Mr. Ellis, as has already been stated, was a Free Mason for over forty years and was a most highly respected brother. He was Past Grand Assistant Director of Ceremonies of the United Grand Lodge of England - the highest rank to which a Mason can aspire - Past Provincial Grand Warden for Cheshire and Past Deputy Grand Master of the Mark Degree in Cheshire. He was initiated in the Zetland Lodge No. 537 in October, 1871, afterwards joining the Rock Lodge, No. 1,289, Birkenhead, in 1874, and in 1885, for the second time, was installed Master of this Lodge. He has been connected with the formation of many lodges and has been instrumental in spreading the principles of Masonry, especially in the Province of Cheshire. During his progress through Masonry many honors have been conferred upon him, each succeeding honor bringing increased satisfaction to the brethren of Cheshire. In 1885, the Right Worshipful Provincial Grand Master, Earl Egerton of Tatton, conferred upon him the rank and dignity of Provincial Senior Grand Deacon, and in 1892 he received the further honor of Provincial Senior Grand Warden. The rank of Past Assistant Grand Director of Ceremonies of England was conferred in 1904 by the Most Worshipful Grand Master, his Royal Highness the Duke of Connaught, and in the same year he was appointed the Most Excellent First Grand Provincial Grand Standard Bearer of England. It was in 1907 that he received the signal honor of being appointed Deputy Provincial Grand Master of Cheshire by the Hon. Alan de Tatton Egerton.

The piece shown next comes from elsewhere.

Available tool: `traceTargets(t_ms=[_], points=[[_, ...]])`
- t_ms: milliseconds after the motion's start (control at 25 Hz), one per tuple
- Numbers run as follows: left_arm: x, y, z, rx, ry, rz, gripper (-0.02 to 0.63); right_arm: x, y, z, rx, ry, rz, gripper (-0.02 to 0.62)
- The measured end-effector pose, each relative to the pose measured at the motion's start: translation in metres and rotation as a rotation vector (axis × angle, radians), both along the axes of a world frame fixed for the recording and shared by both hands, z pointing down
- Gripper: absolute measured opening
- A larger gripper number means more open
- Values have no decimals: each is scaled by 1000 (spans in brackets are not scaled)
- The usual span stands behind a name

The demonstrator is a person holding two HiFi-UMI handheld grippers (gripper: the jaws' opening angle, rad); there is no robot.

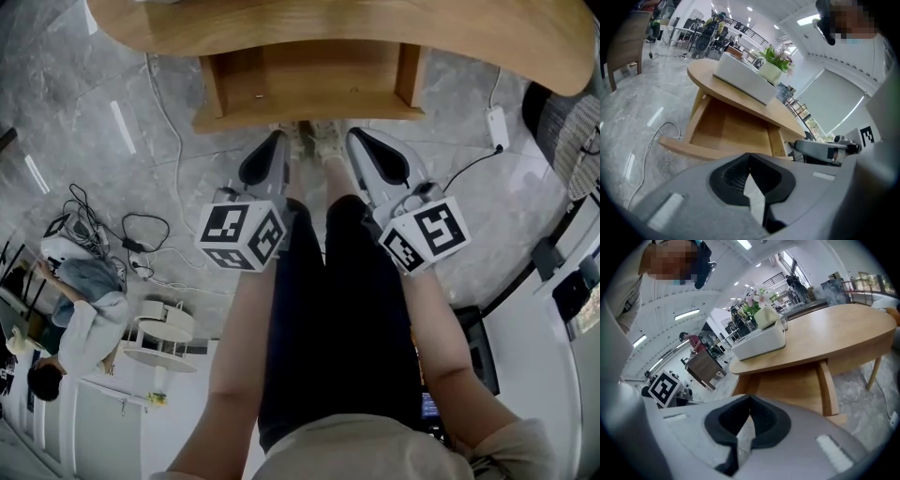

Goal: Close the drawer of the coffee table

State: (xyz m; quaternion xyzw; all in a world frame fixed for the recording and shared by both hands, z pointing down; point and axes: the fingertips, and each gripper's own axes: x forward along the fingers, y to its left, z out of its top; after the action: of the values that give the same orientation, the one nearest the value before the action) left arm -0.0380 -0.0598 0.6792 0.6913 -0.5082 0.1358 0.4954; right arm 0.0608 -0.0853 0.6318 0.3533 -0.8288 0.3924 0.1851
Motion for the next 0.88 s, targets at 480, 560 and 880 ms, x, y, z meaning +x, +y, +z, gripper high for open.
traceTargets(t_ms=[480,560,880], points=[[2,10,42,-32,-19,-3,2,3,28,70,-19,127,-51,3],[3,10,46,-31,-17,-6,2,3,29,75,-12,135,-48,3],[8,15,67,-51,-9,-4,3,8,28,91,-15,155,-4,3]])
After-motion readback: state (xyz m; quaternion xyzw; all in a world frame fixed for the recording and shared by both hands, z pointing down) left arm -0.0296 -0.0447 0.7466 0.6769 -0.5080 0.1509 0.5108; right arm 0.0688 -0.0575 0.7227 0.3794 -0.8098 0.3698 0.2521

He was looked upon as the father of the Lilley Ellis Lodge, No. 3,236, which was founded in May, 1907, to perpetuate his great work on behalf of the order and he was presented by an illuminated address by the founders of the lodge to commemorate its foundation.

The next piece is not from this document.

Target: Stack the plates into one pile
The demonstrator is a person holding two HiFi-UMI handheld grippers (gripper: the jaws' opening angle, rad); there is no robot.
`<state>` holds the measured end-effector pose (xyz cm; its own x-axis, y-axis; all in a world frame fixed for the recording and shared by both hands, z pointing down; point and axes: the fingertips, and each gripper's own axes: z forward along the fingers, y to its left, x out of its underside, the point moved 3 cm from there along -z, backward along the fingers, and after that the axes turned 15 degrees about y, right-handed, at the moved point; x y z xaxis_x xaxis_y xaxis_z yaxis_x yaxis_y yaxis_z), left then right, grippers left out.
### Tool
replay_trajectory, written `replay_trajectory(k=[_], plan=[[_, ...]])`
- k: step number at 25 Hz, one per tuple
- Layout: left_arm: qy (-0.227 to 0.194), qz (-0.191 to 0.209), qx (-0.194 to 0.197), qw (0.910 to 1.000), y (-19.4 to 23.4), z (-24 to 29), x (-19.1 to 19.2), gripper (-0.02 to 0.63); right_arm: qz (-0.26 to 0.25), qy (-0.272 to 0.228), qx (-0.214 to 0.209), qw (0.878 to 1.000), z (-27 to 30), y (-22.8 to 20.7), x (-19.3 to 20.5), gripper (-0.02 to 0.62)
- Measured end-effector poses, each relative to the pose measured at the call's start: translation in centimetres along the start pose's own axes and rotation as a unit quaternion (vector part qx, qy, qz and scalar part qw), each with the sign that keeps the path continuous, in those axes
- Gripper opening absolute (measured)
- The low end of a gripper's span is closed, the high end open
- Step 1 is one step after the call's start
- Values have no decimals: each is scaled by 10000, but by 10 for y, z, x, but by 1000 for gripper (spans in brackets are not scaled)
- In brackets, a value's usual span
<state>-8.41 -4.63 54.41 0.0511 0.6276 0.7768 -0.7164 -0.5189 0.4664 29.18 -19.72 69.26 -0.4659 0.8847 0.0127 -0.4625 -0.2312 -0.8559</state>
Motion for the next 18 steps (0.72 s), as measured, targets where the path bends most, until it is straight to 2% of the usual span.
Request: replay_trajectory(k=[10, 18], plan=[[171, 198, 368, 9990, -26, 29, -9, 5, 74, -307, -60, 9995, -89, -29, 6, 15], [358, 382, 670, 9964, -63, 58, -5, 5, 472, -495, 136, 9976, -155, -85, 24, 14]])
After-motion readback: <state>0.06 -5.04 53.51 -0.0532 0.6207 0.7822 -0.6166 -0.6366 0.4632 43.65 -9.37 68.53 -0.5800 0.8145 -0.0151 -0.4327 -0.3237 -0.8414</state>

Practically his whole life was wrapped up in furthering the welfare of the Masonic charities of Cheshire and London and he was Past Chairman of the Board of Benevolences, Cheshire Charities. His record in this respect was an excellent one and the charities had no worthier supporter. In addition to the great interest he had taken in Cheshire Charities, Mr. Ellis was a vice patron and a life governor of the Royal Masonic Institution for Girls and a Life Governor of the Royal Masonic Benevolent Institution for Aged Free Masons.

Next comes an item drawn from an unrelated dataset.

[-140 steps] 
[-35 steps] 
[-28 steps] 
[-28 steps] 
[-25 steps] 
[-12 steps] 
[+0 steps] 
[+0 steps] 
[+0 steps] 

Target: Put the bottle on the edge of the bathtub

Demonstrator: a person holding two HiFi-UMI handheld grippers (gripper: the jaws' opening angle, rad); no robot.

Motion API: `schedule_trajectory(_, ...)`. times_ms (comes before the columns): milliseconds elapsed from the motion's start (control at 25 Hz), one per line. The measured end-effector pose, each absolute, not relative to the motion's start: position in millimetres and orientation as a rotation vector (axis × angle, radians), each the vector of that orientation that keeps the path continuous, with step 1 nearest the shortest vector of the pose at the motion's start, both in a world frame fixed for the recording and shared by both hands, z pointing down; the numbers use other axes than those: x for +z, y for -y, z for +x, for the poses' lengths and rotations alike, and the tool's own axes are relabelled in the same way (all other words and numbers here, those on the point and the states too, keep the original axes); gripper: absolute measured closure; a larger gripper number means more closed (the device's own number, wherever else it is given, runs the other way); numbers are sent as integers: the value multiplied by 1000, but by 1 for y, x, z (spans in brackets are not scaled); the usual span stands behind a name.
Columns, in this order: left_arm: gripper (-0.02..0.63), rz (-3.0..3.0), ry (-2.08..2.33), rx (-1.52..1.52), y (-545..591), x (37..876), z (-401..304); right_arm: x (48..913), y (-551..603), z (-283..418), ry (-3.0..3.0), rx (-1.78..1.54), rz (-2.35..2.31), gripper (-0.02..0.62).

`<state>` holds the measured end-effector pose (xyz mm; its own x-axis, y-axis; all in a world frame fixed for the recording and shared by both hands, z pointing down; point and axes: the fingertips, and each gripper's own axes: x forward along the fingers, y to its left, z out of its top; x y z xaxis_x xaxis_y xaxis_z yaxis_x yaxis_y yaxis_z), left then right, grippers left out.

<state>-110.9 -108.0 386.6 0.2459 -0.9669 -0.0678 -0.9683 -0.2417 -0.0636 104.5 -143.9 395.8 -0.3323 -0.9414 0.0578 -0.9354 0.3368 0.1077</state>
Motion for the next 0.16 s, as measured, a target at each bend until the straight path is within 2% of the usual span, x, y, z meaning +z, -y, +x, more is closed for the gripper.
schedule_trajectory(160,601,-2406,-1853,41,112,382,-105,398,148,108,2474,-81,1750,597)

Mr. Ellis was of a jovial temperament and one of his favorite songs was "In The Days When We Were Gipsying." His brother Masons always spoke of him thus:
"He was one to whom the burdened heart could pour forth its sorrow; to whom the distressed could proffer its suit; whose hand was guided by justice and whose heart was expanded by benevolence." The support he gave to the Birkenhead Hot-pot Fund was considerable and this fund will feel his death greatly. Always fond of sport, he was a particularly keen bowler, and of recent years was a member of the Highfield Bowling Club, Rock Ferry. He was also well known as an angler and each summer he spent his holidays in the West of Ireland salmon fishing and during his holidays one year he caught an aggregate of one hundred and eighty-seven pounds.
Mr. Lilley Ellis was throughout his life a staunch Liberal and until the last took a keen interest in political affairs.